(EXERCISE PROMPT) Say the data back exactly as it is written below.
===== DATASET EXCERPT =====
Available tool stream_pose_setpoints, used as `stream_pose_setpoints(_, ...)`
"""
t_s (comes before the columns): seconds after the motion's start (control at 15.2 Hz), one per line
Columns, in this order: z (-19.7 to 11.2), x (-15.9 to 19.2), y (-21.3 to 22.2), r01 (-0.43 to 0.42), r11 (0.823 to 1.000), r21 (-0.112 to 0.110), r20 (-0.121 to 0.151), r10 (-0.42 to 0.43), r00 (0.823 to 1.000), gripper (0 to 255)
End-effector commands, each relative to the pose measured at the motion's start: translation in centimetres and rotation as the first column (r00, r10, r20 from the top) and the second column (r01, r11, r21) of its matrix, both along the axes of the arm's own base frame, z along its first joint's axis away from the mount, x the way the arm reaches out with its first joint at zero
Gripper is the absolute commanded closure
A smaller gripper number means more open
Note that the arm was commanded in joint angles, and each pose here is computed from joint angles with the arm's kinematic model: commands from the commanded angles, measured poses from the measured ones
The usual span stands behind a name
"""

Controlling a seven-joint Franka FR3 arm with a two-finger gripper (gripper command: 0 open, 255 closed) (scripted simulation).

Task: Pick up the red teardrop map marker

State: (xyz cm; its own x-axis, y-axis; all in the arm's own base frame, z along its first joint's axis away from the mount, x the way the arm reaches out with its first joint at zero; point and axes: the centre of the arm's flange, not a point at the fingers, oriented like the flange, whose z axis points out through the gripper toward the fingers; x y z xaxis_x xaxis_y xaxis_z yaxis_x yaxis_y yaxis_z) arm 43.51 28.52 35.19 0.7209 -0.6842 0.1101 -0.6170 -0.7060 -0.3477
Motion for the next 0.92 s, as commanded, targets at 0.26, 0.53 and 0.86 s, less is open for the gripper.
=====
(TASK RESULT)
Available tool stream_pose_setpoints, used as `stream_pose_setpoints(_, ...)`
"""
t_s (comes before the columns): seconds after the motion's start (control at 15.2 Hz), one per line
Columns, in this order: z (-19.7 to 11.2), x (-15.9 to 19.2), y (-21.3 to 22.2), r01 (-0.43 to 0.42), r11 (0.823 to 1.000), r21 (-0.112 to 0.110), r20 (-0.121 to 0.151), r10 (-0.42 to 0.43), r00 (0.823 to 1.000), gripper (0 to 255)
End-effector commands, each relative to the pose measured at the motion's start: translation in centimetres and rotation as the first column (r00, r10, r20 from the top) and the second column (r01, r11, r21) of its matrix, both along the axes of the arm's own base frame, z along its first joint's axis away from the mount, x the way the arm reaches out with its first joint at zero
Gripper is the absolute commanded closure
A smaller gripper number means more open
Note that the arm was commanded in joint angles, and each pose here is computed from joint angles with the arm's kinematic model: commands from the commanded angles, measured poses from the measured ones
The usual span stands behind a name
"""

Controlling a seven-joint Franka FR3 arm with a two-finger gripper (gripper command: 0 open, 255 closed) (scripted simulation).

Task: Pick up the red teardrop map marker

State: (xyz cm; its own x-axis, y-axis; all in the arm's own base frame, z along its first joint's axis away from the mount, x the way the arm reaches out with its first joint at zero; point and axes: the centre of the arm's flange, not a point at the fingers, oriented like the flange, whose z axis points out through the gripper toward the fingers; x y z xaxis_x xaxis_y xaxis_z yaxis_x yaxis_y yaxis_z) arm 43.51 28.52 35.19 0.7209 -0.6842 0.1101 -0.6170 -0.7060 -0.3477
Motion for the next 0.92 s, as commanded, targets at 0.26, 0.53 and 0.86 s, less is open for the gripper.

Nothing more remains in this exercise.